Wednesday, 14 June 2017

Blackout - 1950 film

Blackout is another of those short, snappy black and white British films which the Talking Pictures TV channel has resurrected. It dates from 1950, and was an early collaboration between Robert S. Baker and Monty Berman, who were later responsible, together and separately, for a host of successful TV series when I was growing up, notably the version of The Saint starring Roger Moore. Incidentally, this is an entirely different story from that in the 2007 movie also called Blackout, which I reviewed on this blog way back in 2010.
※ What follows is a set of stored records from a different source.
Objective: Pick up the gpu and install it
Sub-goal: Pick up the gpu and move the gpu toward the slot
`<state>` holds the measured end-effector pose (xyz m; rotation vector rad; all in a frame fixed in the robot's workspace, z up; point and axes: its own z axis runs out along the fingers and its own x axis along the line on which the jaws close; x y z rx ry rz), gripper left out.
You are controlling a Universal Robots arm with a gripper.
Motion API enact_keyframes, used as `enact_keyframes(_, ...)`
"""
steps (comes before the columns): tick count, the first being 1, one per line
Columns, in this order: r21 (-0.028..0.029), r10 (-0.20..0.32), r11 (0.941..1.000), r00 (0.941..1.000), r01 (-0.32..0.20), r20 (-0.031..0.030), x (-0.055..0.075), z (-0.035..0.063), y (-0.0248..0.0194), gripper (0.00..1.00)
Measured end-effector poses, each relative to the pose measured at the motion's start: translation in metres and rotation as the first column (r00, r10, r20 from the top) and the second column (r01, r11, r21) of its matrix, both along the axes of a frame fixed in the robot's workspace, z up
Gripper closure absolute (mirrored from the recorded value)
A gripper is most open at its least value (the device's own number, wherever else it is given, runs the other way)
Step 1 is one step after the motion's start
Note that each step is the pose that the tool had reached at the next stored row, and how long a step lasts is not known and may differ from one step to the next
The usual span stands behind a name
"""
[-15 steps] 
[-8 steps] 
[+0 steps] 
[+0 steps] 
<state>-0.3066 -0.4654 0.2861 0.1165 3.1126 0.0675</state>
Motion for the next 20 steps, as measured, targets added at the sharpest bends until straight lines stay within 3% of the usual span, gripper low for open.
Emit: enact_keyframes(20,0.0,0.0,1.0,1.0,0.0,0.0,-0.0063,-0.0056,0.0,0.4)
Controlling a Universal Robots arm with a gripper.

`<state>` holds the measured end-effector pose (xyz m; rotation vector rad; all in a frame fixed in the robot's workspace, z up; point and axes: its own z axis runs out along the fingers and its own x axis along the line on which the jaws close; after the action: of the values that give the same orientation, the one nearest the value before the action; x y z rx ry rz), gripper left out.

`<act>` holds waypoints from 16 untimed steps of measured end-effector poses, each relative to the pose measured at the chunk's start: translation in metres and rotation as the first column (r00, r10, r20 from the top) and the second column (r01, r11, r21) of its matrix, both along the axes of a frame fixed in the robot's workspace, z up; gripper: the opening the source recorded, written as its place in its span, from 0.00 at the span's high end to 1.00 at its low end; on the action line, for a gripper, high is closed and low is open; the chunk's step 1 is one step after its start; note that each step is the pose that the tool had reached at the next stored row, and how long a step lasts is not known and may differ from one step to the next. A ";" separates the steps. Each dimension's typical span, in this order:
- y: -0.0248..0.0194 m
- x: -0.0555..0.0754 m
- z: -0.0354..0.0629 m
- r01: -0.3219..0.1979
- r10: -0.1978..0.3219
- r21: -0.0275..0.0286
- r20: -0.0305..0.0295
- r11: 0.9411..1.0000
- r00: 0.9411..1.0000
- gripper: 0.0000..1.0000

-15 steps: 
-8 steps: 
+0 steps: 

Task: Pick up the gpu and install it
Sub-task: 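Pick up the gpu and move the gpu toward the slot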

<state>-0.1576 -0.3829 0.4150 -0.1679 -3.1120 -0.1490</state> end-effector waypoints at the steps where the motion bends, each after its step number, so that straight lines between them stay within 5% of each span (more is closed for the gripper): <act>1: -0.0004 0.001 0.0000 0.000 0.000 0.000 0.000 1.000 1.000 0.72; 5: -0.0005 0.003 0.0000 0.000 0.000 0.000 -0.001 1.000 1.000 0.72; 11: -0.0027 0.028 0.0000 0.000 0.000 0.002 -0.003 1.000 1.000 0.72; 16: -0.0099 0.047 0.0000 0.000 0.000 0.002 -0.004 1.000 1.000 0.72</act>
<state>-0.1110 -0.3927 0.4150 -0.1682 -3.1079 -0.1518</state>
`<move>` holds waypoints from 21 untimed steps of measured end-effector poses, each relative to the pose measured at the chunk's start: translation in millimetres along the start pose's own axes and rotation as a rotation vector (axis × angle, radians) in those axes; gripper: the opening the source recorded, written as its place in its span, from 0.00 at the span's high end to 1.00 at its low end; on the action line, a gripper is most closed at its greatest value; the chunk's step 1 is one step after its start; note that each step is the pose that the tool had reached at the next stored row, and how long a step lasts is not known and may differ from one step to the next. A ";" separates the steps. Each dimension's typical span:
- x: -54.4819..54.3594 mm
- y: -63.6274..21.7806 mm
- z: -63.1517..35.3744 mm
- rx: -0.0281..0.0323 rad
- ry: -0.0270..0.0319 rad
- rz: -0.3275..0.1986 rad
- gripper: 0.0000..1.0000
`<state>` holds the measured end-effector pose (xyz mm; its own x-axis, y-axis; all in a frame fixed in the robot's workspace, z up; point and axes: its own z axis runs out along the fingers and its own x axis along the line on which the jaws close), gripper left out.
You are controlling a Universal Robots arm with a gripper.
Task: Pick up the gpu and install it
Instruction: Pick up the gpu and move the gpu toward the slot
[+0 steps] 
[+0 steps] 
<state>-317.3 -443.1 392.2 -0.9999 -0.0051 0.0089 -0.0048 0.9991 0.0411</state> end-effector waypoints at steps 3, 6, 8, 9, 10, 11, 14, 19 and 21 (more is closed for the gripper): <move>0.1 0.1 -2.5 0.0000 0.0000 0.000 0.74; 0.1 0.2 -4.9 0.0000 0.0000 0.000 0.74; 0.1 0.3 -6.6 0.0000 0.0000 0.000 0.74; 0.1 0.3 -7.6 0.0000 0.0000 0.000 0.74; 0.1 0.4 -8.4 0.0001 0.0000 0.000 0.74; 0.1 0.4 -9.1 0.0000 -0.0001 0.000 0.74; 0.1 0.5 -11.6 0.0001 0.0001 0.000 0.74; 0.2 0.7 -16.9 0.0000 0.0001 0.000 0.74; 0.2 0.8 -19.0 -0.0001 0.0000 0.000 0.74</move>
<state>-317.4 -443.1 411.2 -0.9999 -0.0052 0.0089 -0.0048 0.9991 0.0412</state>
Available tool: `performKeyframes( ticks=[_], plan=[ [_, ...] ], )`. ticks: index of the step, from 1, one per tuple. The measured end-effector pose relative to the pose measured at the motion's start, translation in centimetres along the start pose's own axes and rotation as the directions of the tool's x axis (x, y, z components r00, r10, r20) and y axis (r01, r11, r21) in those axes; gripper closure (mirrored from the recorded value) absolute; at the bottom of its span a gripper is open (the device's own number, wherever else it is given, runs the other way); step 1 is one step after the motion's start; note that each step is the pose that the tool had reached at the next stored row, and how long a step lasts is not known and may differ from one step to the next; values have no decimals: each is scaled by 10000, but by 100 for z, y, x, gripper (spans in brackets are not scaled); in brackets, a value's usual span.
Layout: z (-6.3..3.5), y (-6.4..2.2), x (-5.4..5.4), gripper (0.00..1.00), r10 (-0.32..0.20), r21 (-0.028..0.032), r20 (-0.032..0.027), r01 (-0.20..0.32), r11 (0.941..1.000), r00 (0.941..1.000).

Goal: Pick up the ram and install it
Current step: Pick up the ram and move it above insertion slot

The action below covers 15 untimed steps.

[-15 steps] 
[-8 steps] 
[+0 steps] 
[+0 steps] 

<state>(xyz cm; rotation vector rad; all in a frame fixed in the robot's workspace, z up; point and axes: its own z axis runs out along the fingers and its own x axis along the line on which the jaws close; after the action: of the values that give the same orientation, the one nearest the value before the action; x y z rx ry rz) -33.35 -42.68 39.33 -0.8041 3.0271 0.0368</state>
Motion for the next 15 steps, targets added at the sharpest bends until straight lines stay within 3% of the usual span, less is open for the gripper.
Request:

The screenplay, by John Gilling, is based on a story by Carl Nystrom, who wrote a number of TV and film stories in the post-war era. The initial premise is a version of a rather familiar, but often effective, opening to a story. A blind man turns up for an appointment, but arrives at the wrong house. He stumbles over a man's corpse, along with a sinister trio of bad guys who unwisely allow him to live because he can't recognise their faces.

Christopher Pelly is an engineer who lost his eyesight in an accident. When he tells the police about the crime he uncovered, he isn't believed, but he revisits the house where the killing took place,and befriends Patricia Dale, who turns out to be the sister of the dead man - who was supposedly killed in an aeroplane accident a year earlier. Together they determine to find out what really happened.

After a strong start,the story falters rather, and I found Pelly's refusal to involve the police sooner rather irritating. Maxwell Reed plays him in the manner of a poor man's Robert Mitchum, while Dinah Sheridan plays the plucky young Englishwoman with her usual efficiency. An interesting supporting cast includes the likes of Eric Pohlmann (later the voice of Blofeld in a couple of Bond films) as a baddie,and Campbell Singer, who was a familiar TV character actor in the 60s, as a police inspector.


Clothes In Books said...

You always make these b/w films sound so tempting! Nice cast: Maxwell Reed was married to Joan Collins for a time wasn't he? and Dinah Sheridan - what a trouper...

Martin Edwards said...

Thanks, Moira. I've been delighted to discover Talking Pictures.